Required action |
Return the data in full, exactly as it was written.
───── Given material
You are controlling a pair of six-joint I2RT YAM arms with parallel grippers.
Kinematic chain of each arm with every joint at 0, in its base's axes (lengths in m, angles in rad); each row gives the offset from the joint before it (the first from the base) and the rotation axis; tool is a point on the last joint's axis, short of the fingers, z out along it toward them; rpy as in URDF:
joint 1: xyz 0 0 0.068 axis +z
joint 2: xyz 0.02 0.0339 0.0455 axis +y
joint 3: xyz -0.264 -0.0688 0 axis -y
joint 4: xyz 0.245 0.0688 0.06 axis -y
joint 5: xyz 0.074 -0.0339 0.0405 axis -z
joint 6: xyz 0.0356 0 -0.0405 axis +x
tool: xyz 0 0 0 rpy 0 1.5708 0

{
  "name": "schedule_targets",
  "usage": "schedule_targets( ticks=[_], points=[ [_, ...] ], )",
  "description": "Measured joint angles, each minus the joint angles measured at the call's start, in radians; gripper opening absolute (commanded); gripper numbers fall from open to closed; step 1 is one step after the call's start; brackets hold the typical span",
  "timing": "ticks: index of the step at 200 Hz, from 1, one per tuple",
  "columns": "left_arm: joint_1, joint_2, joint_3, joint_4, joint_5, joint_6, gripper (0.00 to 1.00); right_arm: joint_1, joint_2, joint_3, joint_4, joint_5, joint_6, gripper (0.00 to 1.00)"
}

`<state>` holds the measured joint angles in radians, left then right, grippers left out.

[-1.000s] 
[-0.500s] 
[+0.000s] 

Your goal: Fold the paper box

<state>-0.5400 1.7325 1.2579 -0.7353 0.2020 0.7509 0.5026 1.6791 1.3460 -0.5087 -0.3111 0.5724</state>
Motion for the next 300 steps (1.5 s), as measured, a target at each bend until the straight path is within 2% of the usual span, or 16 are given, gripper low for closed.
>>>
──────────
Solution |
You are controlling a pair of six-joint I2RT YAM arms with parallel grippers.
Kinematic chain of each arm with every joint at 0, in its base's axes (lengths in m, angles in rad); each row gives the offset from the joint before it (the first from the base) and the rotation axis; tool is a point on the last joint's axis, short of the fingers, z out along it toward them; rpy as in URDF:
joint 1: xyz 0 0 0.068 axis +z
joint 2: xyz 0.02 0.0339 0.0455 axis +y
joint 3: xyz -0.264 -0.0688 0 axis -y
joint 4: xyz 0.245 0.0688 0.06 axis -y
joint 5: xyz 0.074 -0.0339 0.0405 axis -z
joint 6: xyz 0.0356 0 -0.0405 axis +x
tool: xyz 0 0 0 rpy 0 1.5708 0

{
  "name": "schedule_targets",
  "usage": "schedule_targets( ticks=[_], points=[ [_, ...] ], )",
  "description": "Measured joint angles, each minus the joint angles measured at the call's start, in radians; gripper opening absolute (commanded); gripper numbers fall from open to closed; step 1 is one step after the call's start; brackets hold the typical span",
  "timing": "ticks: index of the step at 200 Hz, from 1, one per tuple",
  "columns": "left_arm: joint_1, joint_2, joint_3, joint_4, joint_5, joint_6, gripper (0.00 to 1.00); right_arm: joint_1, joint_2, joint_3, joint_4, joint_5, joint_6, gripper (0.00 to 1.00)"
}

`<state>` holds the measured joint angles in radians, left then right, grippers left out.

[-1.000s] 
[-0.500s] 
[+0.000s] 

Your goal: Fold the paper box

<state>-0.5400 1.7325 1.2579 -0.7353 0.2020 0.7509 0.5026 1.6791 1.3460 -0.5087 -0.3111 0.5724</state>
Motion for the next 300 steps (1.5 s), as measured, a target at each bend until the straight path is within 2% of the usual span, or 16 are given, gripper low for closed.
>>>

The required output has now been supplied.